Instructions for the task: Please set down each line of the material exactly.

#####

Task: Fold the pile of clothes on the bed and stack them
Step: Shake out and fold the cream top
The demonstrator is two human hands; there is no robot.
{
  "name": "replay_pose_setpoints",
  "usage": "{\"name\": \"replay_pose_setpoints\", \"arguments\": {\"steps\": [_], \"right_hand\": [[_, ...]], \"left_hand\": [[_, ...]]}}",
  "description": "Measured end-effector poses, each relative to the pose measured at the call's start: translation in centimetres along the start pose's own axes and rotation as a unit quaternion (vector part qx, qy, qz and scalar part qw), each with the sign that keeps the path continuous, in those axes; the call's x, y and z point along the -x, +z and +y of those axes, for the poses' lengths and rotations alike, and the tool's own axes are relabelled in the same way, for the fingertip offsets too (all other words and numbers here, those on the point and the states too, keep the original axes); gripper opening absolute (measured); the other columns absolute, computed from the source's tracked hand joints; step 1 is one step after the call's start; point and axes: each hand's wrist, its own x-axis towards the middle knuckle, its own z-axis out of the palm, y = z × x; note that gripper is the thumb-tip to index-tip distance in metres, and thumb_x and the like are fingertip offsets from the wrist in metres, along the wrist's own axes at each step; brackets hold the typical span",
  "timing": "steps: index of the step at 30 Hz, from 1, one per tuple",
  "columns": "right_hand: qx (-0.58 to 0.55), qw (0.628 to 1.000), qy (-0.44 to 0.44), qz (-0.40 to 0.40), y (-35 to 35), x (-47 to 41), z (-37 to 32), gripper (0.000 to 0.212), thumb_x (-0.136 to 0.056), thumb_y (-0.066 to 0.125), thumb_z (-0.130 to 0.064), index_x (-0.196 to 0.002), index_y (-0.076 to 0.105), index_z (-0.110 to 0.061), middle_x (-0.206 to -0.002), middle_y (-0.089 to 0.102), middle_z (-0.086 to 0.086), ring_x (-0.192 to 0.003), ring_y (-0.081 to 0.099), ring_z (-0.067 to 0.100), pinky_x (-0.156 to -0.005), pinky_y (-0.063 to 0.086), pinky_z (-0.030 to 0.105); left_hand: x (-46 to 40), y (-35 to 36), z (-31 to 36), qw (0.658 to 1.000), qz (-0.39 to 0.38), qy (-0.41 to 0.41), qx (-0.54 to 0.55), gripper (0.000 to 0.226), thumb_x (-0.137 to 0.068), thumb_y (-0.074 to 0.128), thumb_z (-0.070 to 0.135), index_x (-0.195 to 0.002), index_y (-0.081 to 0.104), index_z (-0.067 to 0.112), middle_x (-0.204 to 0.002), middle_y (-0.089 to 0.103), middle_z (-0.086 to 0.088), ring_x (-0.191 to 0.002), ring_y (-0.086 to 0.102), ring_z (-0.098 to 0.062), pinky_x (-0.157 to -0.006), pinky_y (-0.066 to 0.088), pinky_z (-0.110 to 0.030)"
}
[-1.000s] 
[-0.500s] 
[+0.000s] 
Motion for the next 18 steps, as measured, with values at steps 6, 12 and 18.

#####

Result:
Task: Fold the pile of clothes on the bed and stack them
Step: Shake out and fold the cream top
The demonstrator is two human hands; there is no robot.
{
  "name": "replay_pose_setpoints",
  "usage": "{\"name\": \"replay_pose_setpoints\", \"arguments\": {\"steps\": [_], \"right_hand\": [[_, ...]], \"left_hand\": [[_, ...]]}}",
  "description": "Measured end-effector poses, each relative to the pose measured at the call's start: translation in centimetres along the start pose's own axes and rotation as a unit quaternion (vector part qx, qy, qz and scalar part qw), each with the sign that keeps the path continuous, in those axes; the call's x, y and z point along the -x, +z and +y of those axes, for the poses' lengths and rotations alike, and the tool's own axes are relabelled in the same way, for the fingertip offsets too (all other words and numbers here, those on the point and the states too, keep the original axes); gripper opening absolute (measured); the other columns absolute, computed from the source's tracked hand joints; step 1 is one step after the call's start; point and axes: each hand's wrist, its own x-axis towards the middle knuckle, its own z-axis out of the palm, y = z × x; note that gripper is the thumb-tip to index-tip distance in metres, and thumb_x and the like are fingertip offsets from the wrist in metres, along the wrist's own axes at each step; brackets hold the typical span",
  "timing": "steps: index of the step at 30 Hz, from 1, one per tuple",
  "columns": "right_hand: qx (-0.58 to 0.55), qw (0.628 to 1.000), qy (-0.44 to 0.44), qz (-0.40 to 0.40), y (-35 to 35), x (-47 to 41), z (-37 to 32), gripper (0.000 to 0.212), thumb_x (-0.136 to 0.056), thumb_y (-0.066 to 0.125), thumb_z (-0.130 to 0.064), index_x (-0.196 to 0.002), index_y (-0.076 to 0.105), index_z (-0.110 to 0.061), middle_x (-0.206 to -0.002), middle_y (-0.089 to 0.102), middle_z (-0.086 to 0.086), ring_x (-0.192 to 0.003), ring_y (-0.081 to 0.099), ring_z (-0.067 to 0.100), pinky_x (-0.156 to -0.005), pinky_y (-0.063 to 0.086), pinky_z (-0.030 to 0.105); left_hand: x (-46 to 40), y (-35 to 36), z (-31 to 36), qw (0.658 to 1.000), qz (-0.39 to 0.38), qy (-0.41 to 0.41), qx (-0.54 to 0.55), gripper (0.000 to 0.226), thumb_x (-0.137 to 0.068), thumb_y (-0.074 to 0.128), thumb_z (-0.070 to 0.135), index_x (-0.195 to 0.002), index_y (-0.081 to 0.104), index_z (-0.067 to 0.112), middle_x (-0.204 to 0.002), middle_y (-0.089 to 0.103), middle_z (-0.086 to 0.088), ring_x (-0.191 to 0.002), ring_y (-0.086 to 0.102), ring_z (-0.098 to 0.062), pinky_x (-0.157 to -0.006), pinky_y (-0.066 to 0.088), pinky_z (-0.110 to 0.030)"
}
[-1.000s] 
[-0.500s] 
[+0.000s] 
Motion for the next 18 steps, as measured, with values at steps 6, 12 and 18.

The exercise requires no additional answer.